8. The deep learning-based instance segmentation method for multi-scale occlusion of ships at sea as described in claim 7, characterized in that, The processing formula for the edge enhancement unit is as follows: Y1=DCN(σ(C 3×3 (σ(C 1×1 (x)))))+x; In the formula, x represents the input feature map; C 1×1 (·) is a 1×1 convolution kernel; C 3×3 (·) is a 3×3 convolution kernel; σ(·) represents the ReLU activation function; DCN(·) represents a deformable convolution kernel; Y1 is the output feature map.

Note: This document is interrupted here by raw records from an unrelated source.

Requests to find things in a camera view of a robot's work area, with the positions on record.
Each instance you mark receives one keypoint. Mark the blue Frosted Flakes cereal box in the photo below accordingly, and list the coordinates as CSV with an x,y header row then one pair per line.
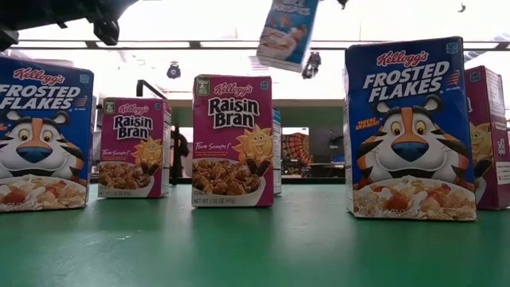
x,y
410,119
44,119

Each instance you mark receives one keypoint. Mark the magenta Raisin Bran cereal box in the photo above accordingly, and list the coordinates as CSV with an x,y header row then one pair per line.
x,y
494,139
231,119
131,131

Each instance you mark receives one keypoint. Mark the blue Rice Krispies cereal box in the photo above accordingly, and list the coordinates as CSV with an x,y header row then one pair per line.
x,y
277,151
287,36

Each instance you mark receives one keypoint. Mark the black ceiling dome fixture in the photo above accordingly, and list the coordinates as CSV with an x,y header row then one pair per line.
x,y
173,71

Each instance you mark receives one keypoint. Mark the person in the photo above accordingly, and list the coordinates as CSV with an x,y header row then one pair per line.
x,y
184,149

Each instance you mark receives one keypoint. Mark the wooden tray board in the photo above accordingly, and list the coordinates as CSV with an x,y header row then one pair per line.
x,y
311,117

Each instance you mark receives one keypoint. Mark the orange patterned hanging cloth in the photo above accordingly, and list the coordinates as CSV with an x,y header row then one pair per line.
x,y
296,149

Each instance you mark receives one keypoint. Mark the small black ceiling fixture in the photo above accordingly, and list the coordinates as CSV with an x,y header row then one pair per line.
x,y
342,4
461,7

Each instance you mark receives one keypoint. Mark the dark grey cabinet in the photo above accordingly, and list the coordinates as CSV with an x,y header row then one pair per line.
x,y
322,143

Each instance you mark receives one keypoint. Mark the green table mat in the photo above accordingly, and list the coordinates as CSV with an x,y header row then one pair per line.
x,y
255,251

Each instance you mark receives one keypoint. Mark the black overhead frame beam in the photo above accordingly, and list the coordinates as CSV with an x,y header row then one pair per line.
x,y
195,44

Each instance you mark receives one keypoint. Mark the black overhead camera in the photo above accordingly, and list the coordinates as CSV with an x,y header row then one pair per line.
x,y
311,65

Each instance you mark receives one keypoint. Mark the black table rig frame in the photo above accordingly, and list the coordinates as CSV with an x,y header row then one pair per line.
x,y
311,180

9. The deep learning-based method for segmenting instances of multi-scale occlusion vessels at sea as described in claim 1, characterized in that, In step 3, the spatial adaptive detection head includes: The RFAConv module is used to output the mask coefficients that characterize the morphological restoration. The ProtoNet module is used to generate a denoised prototype mask. The mask synthesis unit is used to linearly combine mask coefficients with the prototype mask to repair the texture features of ship fractures and output a complete instance mask.
10. The deep learning-based instance segmentation method for multi-scale occlusion of ships at sea as described in claim 9, characterized in that, The RFAConv module contains two layers. Each layer includes an RFAConv layer, a batch normalization layer, and an activation layer connected in series, which are then input into a two-dimensional convolutional layer for integration. The ProtoNet module is connected in a series of four depthwise separable convolutional layers, which convolve each channel of the input feature map independently, avoiding interference between background noise in the channel dimension.